All of the data should be given again word for word, though the images are to be left out.

Content starts

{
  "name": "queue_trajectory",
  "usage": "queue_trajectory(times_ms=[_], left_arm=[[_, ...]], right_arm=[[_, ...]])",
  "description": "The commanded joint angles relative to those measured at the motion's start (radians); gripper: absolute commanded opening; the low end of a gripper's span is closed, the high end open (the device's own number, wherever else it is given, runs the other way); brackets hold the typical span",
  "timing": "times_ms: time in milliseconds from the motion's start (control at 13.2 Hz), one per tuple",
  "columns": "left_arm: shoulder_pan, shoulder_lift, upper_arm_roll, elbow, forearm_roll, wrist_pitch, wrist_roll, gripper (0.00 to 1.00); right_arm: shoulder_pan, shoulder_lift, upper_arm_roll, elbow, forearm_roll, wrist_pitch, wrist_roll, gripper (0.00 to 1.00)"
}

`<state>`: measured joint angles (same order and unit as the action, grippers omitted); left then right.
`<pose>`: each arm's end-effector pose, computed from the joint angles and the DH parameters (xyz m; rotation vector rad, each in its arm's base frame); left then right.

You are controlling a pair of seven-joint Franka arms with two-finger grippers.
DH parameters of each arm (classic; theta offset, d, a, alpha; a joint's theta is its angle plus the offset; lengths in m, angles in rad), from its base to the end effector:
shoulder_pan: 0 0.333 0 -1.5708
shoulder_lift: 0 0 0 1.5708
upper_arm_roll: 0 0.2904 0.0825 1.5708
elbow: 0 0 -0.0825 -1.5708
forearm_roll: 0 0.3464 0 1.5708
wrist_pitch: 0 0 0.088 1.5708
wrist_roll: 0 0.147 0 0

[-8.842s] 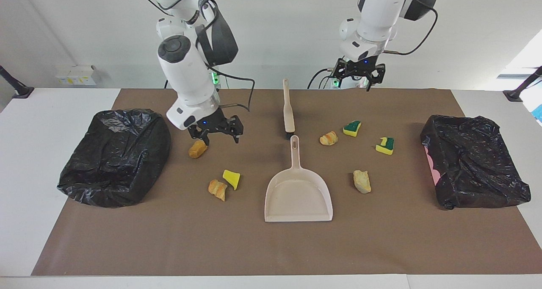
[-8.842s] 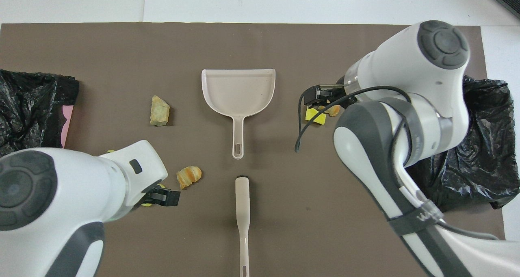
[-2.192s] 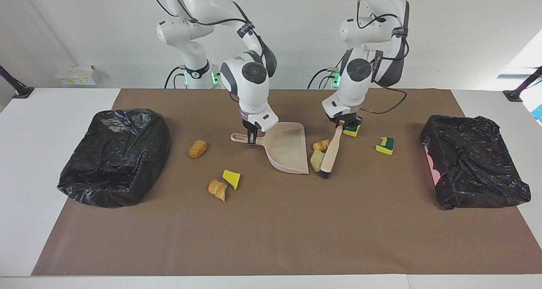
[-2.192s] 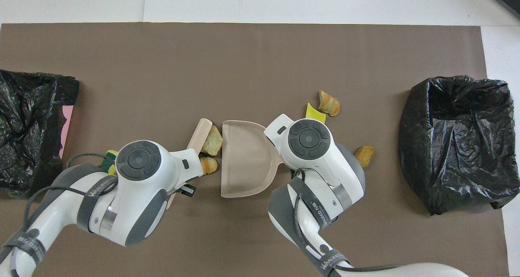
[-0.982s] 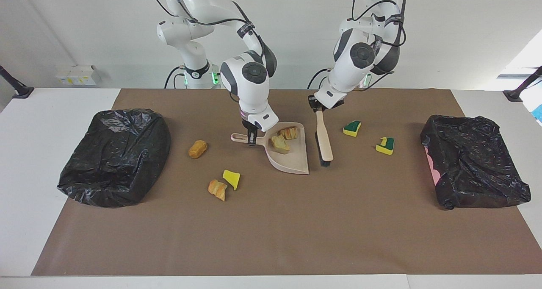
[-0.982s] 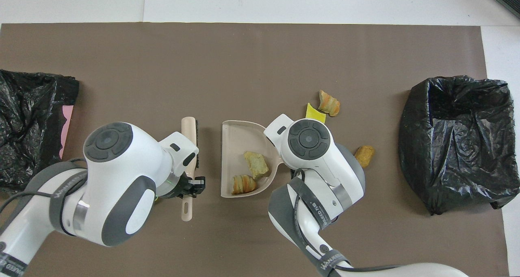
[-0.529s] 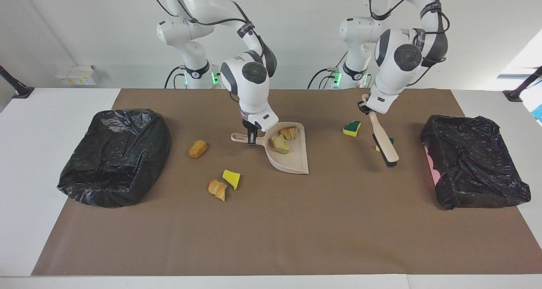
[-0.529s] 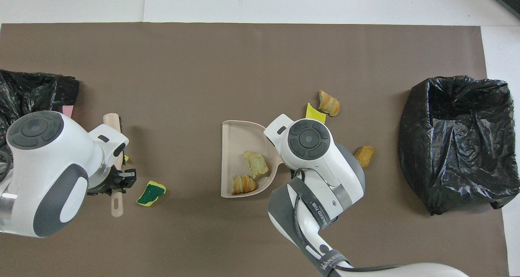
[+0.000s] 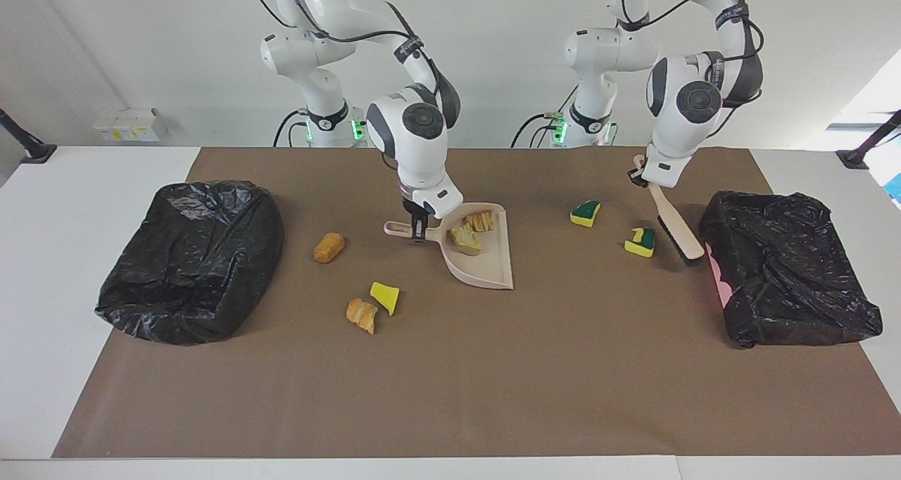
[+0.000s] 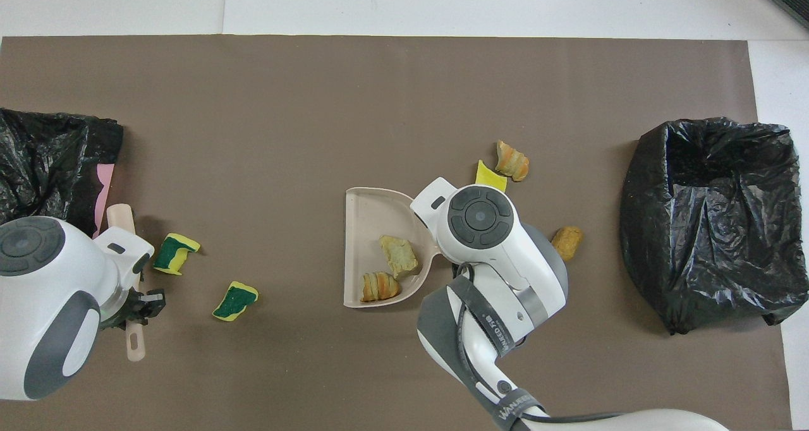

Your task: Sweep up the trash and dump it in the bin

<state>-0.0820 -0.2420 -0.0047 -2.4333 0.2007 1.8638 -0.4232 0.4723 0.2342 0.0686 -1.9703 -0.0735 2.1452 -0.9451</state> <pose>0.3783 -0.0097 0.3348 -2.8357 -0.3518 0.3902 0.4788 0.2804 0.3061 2.2460 2.1483 -0.1029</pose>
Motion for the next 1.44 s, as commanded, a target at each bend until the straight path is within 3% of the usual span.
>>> queue_trajectory(times_ms=[0, 151, 378, 680, 907, 1058, 1360], left_arm=[[0.011, -0.051, -0.003, -0.082, 0.023, 0.035, -0.076, 0.0], [-0.007, -0.06, -0.012, -0.11, 0.011, 0.037, -0.111, 0.0], [-0.084, -0.057, -0.032, -0.115, -0.101, 0.044, -0.121, 0.0], [-0.104, -0.046, -0.165, -0.113, -0.201, 0.054, -0.103, 0.0], [-0.111, -0.025, -0.248, -0.109, -0.305, 0.18, -0.1, 0.0], [-0.116, 0.029, -0.334, -0.092, -0.316, 0.259, -0.098, 0.0], [-0.117, 0.033, -0.397, -0.059, -0.316, 0.279, -0.04, 0.0]], right_arm=[[0.0, 0.013, 0.005, -0.01, -0.029, 0.033, 0.019, 0.0], [0.0, 0.011, 0.005, -0.01, -0.029, 0.033, 0.019, 0.0], [0.0, 0.013, 0.005, -0.01, -0.029, 0.035, 0.019, 0.0], [0.0, 0.013, 0.005, -0.01, -0.029, 0.035, 0.019, 0.0], [0.0, 0.013, 0.005, -0.01, -0.029, 0.036, 0.02, 0.0], [0.0, 0.013, 0.005, -0.01, -0.029, 0.035, 0.02, 0.0], [0.0, 0.013, 0.005, -0.01, -0.029, 0.035, 0.02, 0.0]])
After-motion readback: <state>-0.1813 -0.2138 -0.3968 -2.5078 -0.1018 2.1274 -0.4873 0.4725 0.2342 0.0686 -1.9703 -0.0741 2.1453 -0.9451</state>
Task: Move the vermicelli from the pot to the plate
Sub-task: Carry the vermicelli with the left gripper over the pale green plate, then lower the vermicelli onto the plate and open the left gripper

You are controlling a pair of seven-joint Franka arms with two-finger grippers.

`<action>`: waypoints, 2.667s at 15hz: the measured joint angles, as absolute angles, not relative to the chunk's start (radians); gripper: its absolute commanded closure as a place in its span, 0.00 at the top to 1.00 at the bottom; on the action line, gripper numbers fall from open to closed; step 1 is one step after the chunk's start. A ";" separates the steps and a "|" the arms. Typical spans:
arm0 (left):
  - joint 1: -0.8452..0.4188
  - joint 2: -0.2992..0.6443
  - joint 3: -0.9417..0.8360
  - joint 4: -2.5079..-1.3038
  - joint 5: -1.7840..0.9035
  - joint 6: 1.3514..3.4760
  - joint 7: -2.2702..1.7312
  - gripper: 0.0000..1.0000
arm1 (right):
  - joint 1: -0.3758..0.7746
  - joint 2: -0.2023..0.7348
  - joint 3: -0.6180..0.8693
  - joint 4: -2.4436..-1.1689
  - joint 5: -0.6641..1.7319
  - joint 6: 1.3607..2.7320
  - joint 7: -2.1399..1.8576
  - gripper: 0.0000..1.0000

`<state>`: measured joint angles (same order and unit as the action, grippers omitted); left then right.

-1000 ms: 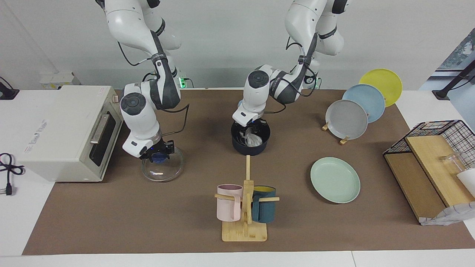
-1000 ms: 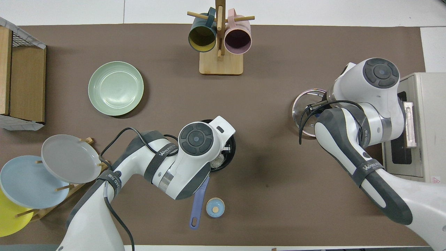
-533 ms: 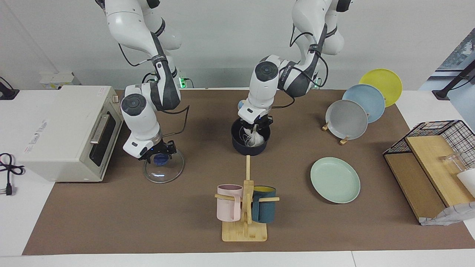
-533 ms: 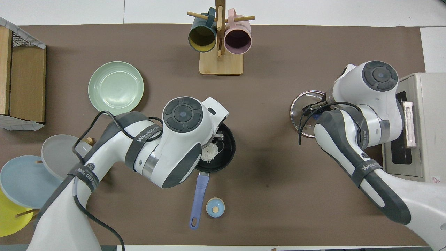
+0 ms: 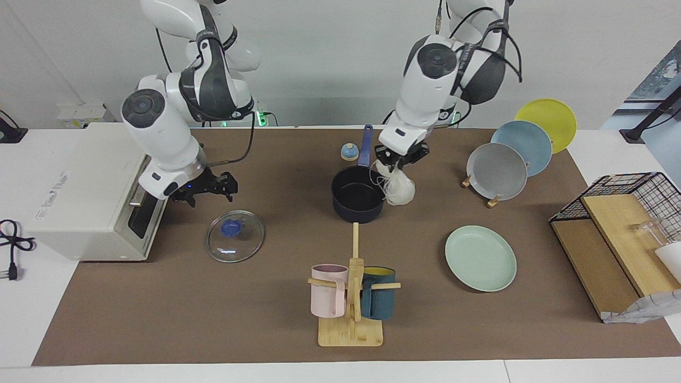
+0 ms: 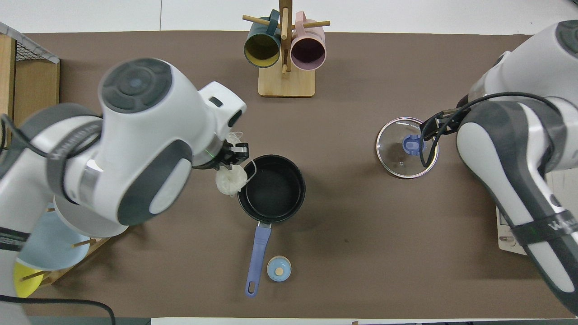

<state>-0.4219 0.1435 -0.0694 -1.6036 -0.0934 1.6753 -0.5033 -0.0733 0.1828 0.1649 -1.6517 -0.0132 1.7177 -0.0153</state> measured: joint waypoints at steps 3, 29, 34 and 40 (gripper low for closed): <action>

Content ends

◆ RESULT BELOW ◆
{
  "name": "queue_trajectory",
  "usage": "queue_trajectory(times_ms=[_], left_arm=[[_, ...]], right_arm=[[_, ...]])",
  "description": "The commanded joint angles relative to those measured at the motion's start (radians); gripper: absolute commanded opening; the low end of a gripper's span is closed, the high end open (the device's own number, wherever else it is given, runs the other way); brackets hold the typical span",
  "timing": "times_ms: time in milliseconds from the motion's start (control at 13.2 Hz), one per tuple",
  "columns": "left_arm: shoulder_pan, shoulder_lift, upper_arm_roll, elbow, forearm_roll, wrist_pitch, wrist_roll, gripper (0.00 to 1.00); right_arm: shoulder_pan, shoulder_lift, upper_arm_roll, elbow, forearm_roll, wrist_pitch, wrist_roll, gripper (0.00 to 1.00)"
}

`<state>`: measured joint angles (same order and unit as the action, grippers omitted); left then right.
`<pose>`: each arm's end-effector pose, computed from the joint angles and the DH parameters (xyz m; rotation vector rad, each in its arm's base frame); left then right.

You are controlling a pair of seven-joint Franka arms with two-finger grippers.
DH parameters of each arm (classic; theta offset, d, a, alpha; a joint's theta is its angle plus the offset; lengths in m, angles in rad), from its base to the end effector:
shoulder_pan: 0 0.333 0 -1.5708
shoulder_lift: 0 0 0 1.5708
upper_arm_roll: 0 0.2904 0.0825 1.5708
elbow: 0 0 -0.0825 -1.5708
forearm_roll: 0 0.3464 0 1.5708
wrist_pitch: 0 0 0.088 1.5708
wrist_roll: 0 0.147 0 0

[-8.842s] 
[-8.842s] 
[-2.192s] 
[-2.192s] 
[-0.982s] 
[-0.982s] 
[-0.529s] 
[-0.529s] 
[+0.000s] 
[+0.000s] 

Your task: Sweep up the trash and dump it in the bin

<state>-0.0820 -0.2420 -0.0047 -2.4333 0.2007 1.8638 -0.4232 0.4723 0.2342 0.0686 -1.9703 -0.0735 2.1452 -0.9451</state> <pose>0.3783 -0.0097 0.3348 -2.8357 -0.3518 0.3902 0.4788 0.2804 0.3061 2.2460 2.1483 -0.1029</pose>
Motion for the next 1.44 s, as commanded, a target at each bend until the straight path is within 3% of the usual span.
>>> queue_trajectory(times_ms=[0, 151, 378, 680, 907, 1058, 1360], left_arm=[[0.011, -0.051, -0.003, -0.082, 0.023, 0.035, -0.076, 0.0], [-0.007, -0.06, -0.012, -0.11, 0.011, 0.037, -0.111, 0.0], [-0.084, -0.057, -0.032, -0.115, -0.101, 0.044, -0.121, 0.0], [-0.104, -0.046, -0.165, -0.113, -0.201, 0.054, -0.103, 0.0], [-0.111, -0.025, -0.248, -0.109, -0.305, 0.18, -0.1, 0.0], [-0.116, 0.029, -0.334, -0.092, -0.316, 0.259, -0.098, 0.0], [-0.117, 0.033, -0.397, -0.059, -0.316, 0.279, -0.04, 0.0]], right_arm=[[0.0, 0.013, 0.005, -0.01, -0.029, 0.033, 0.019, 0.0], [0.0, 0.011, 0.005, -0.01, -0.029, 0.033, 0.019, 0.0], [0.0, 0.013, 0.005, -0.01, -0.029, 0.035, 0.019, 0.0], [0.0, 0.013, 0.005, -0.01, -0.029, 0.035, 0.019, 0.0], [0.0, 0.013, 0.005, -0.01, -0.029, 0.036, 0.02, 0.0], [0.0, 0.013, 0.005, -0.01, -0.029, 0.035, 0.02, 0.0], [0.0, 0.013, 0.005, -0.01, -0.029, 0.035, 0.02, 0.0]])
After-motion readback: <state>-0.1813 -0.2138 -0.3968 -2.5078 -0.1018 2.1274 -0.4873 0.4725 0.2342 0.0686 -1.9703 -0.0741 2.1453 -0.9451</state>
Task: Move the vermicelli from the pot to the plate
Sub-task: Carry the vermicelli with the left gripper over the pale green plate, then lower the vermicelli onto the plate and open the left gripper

You are controlling a pair of seven-joint Franka arms with two-finger grippers.

`<action>`: waypoints, 2.667s at 15hz: the measured joint angles, as absolute angles, not relative to the chunk's start (radians); gripper: its absolute commanded closure as a place in its span, 0.00 at the top to 1.00 at the bottom; on the action line, gripper numbers fall from open to closed; step 1 is one step after the chunk's start. A ";" separates the steps and a "|" the arms. Typical spans:
arm0 (left):
  - joint 1: -0.8452..0.4188
  - joint 2: -0.2992..0.6443
  - joint 3: -0.9417..0.8360
  - joint 4: -2.5079..-1.3038
  - joint 5: -1.7840..0.9035
  - joint 6: 1.3514..3.4760
  - joint 7: -2.2702..1.7312
  - gripper: 0.0000..1.0000
arm1 (right):
  - joint 1: -0.3758..0.7746
  - joint 2: -0.2023..0.7348
  - joint 3: -0.6180..0.8693
  - joint 4: -2.4436..-1.1689
  - joint 5: -0.6641..1.7319
  - joint 6: 1.3607..2.7320
  - joint 7: -2.1399..1.8576
  - gripper: 0.0000..1.0000

`<state>`: measured joint angles (same order and unit as the action, grippers omitted); left then right.

-1000 ms: 
-1000 ms: 
-533 ms: 
-533 ms: 
+0 ms: 
+0 ms: 

<state>-0.4219 0.1435 -0.0694 -1.6036 -0.0934 1.6753 -0.5033 -0.0733 0.1828 0.1649 -1.6517 -0.0132 1.7177 -0.0153</state> measured: joint waypoints at steps 3, 29, 34 and 40 (gripper low for closed): <action>

This exercise requires no additional answer.